Ibu Joyce Pinto, konsumen India, berbagi: "Kami adalah orang biasa, pendapatan kami tidak tinggi. Oleh karena itu, pengurangan pajak akan sangat membantu kami."
"Konsumen sangat puas dengan hasil ini. Terlebih lagi, dengan penawaran yang diberikan kepada pelanggan selama festival, mereka akan dapat lebih berhemat saat membeli mobil," ujar Hardik Parmar, perwakilan cabang Volkswagen di Mumbai.
"AC dan lampu LED saat ini menjadi produk yang banyak diminati konsumen untuk dipelajari dan dibeli," kata Bapak Karan Dua, pemilik toko elektronik.
Bisnis internasional berusaha menembus pasar India

Kota Mumbai dari atas. (Foto: The Wall Street Journal)
Tak hanya perusahaan-perusahaan domestik India yang menantikan dorongan dari pasar domestik, perusahaan-perusahaan global juga tak mau melewatkan peluang ini. Perusahaan-perusahaan ini berupaya mencari cara untuk menarik basis pelanggan yang besar di negara ini, terutama generasi muda.
Raksasa teknologi memimpin dalam memasuki pasar India. Google dan Meta telah bermitra dengan Reliance milik miliarder Mukesh Ambani dalam beberapa tahun terakhir, membantu mereka menembus berbagai bidang seperti jaringan 5G, perangkat pintar, dan yang terbaru, kecerdasan buatan (AI).
Microsoft juga mengumumkan investasi $3 miliar dalam pusat data dan AI di India awal tahun ini, sementara OpenAI meluncurkan paket berlangganan ChatGPT super murah khusus untuk pasar ini.

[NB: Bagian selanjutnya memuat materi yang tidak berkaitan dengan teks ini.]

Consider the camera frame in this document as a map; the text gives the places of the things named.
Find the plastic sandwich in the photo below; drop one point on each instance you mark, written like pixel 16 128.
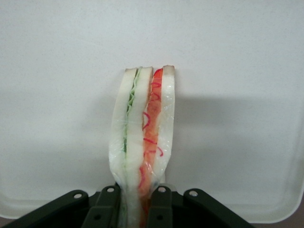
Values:
pixel 135 133

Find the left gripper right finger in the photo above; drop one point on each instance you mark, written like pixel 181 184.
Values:
pixel 190 211

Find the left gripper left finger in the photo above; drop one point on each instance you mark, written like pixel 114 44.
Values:
pixel 71 211

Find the cream plastic tray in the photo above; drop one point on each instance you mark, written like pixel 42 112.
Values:
pixel 71 71

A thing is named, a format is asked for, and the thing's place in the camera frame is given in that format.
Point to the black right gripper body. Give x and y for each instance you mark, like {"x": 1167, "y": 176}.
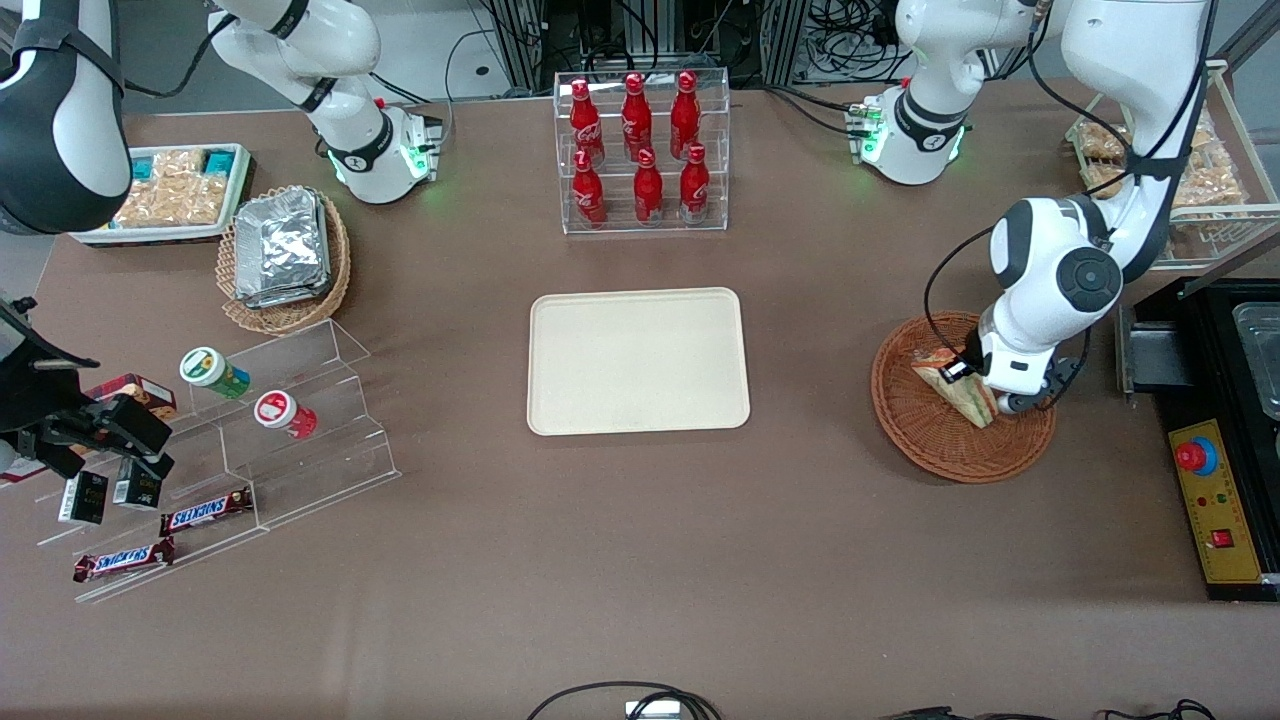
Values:
{"x": 40, "y": 400}

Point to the triangular sandwich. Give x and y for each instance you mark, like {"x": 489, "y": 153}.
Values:
{"x": 965, "y": 400}

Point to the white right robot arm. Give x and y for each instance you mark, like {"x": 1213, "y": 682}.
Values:
{"x": 60, "y": 120}

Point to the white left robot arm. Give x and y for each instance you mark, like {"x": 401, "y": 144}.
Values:
{"x": 1130, "y": 60}

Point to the dark brown wicker basket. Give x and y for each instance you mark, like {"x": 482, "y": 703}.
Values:
{"x": 940, "y": 445}

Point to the white rectangular snack tray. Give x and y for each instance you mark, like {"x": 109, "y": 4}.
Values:
{"x": 150, "y": 235}

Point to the light tan wicker basket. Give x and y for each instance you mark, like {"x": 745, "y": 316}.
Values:
{"x": 285, "y": 318}

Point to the cream plastic tray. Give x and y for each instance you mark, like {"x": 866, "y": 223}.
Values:
{"x": 640, "y": 365}

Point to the brown chocolate box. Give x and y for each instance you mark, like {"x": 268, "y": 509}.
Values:
{"x": 140, "y": 388}

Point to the small black box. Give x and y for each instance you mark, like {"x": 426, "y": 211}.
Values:
{"x": 135, "y": 492}
{"x": 83, "y": 498}

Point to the green lid snack cup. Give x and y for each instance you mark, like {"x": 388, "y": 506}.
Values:
{"x": 205, "y": 366}

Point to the brown snickers bar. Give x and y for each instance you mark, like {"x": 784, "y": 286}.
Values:
{"x": 122, "y": 561}
{"x": 205, "y": 512}

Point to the grey metal block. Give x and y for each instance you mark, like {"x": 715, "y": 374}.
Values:
{"x": 1148, "y": 355}

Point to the red lid snack cup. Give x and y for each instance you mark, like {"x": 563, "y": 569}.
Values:
{"x": 275, "y": 410}

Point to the red emergency stop button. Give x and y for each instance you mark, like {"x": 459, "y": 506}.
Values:
{"x": 1195, "y": 456}

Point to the clear acrylic step stand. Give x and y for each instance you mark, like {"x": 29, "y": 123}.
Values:
{"x": 320, "y": 470}

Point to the clear bag beige snacks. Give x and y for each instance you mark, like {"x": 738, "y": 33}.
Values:
{"x": 1105, "y": 140}
{"x": 1203, "y": 130}
{"x": 1100, "y": 178}
{"x": 1210, "y": 185}

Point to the pile of beige snack bags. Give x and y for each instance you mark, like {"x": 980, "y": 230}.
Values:
{"x": 175, "y": 195}

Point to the silver foil packs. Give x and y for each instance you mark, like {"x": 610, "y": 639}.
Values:
{"x": 282, "y": 245}

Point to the black machine yellow control panel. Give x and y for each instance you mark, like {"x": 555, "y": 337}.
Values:
{"x": 1235, "y": 490}

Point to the steel pan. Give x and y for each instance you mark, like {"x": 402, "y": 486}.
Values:
{"x": 1262, "y": 350}

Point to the teal snack packet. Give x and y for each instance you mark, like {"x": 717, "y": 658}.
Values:
{"x": 143, "y": 168}
{"x": 220, "y": 160}

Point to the red cola bottle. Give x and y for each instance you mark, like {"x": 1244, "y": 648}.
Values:
{"x": 588, "y": 190}
{"x": 636, "y": 115}
{"x": 587, "y": 125}
{"x": 694, "y": 185}
{"x": 648, "y": 190}
{"x": 685, "y": 115}

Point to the clear acrylic bottle rack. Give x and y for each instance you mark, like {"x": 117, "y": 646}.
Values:
{"x": 612, "y": 215}

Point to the silver metal device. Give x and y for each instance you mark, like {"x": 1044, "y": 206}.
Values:
{"x": 652, "y": 711}

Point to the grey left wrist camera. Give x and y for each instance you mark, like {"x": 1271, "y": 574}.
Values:
{"x": 1018, "y": 404}

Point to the red rocker switch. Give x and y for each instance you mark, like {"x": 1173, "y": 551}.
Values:
{"x": 1222, "y": 539}

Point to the aluminium frame post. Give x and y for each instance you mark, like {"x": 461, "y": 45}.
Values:
{"x": 520, "y": 40}
{"x": 785, "y": 40}

Sektor menarik lainnya adalah e-commerce, dengan Amazon dan Flipkart, platform milik Walmart, berlomba untuk berekspansi. Amazon telah mengumumkan rencana untuk menginvestasikan $30 miliar dalam jaringan logistiknya di India pada tahun 2030.
Meskipun baru saja membuka pintunya bagi perusahaan asing, pasar kendaraan listrik India telah menarik merek-merek besar: Tesla membuka dua dealer resmi tahun ini, sementara BYD meluncurkan serangkaian model berharga murah untuk memenuhi selera lokal.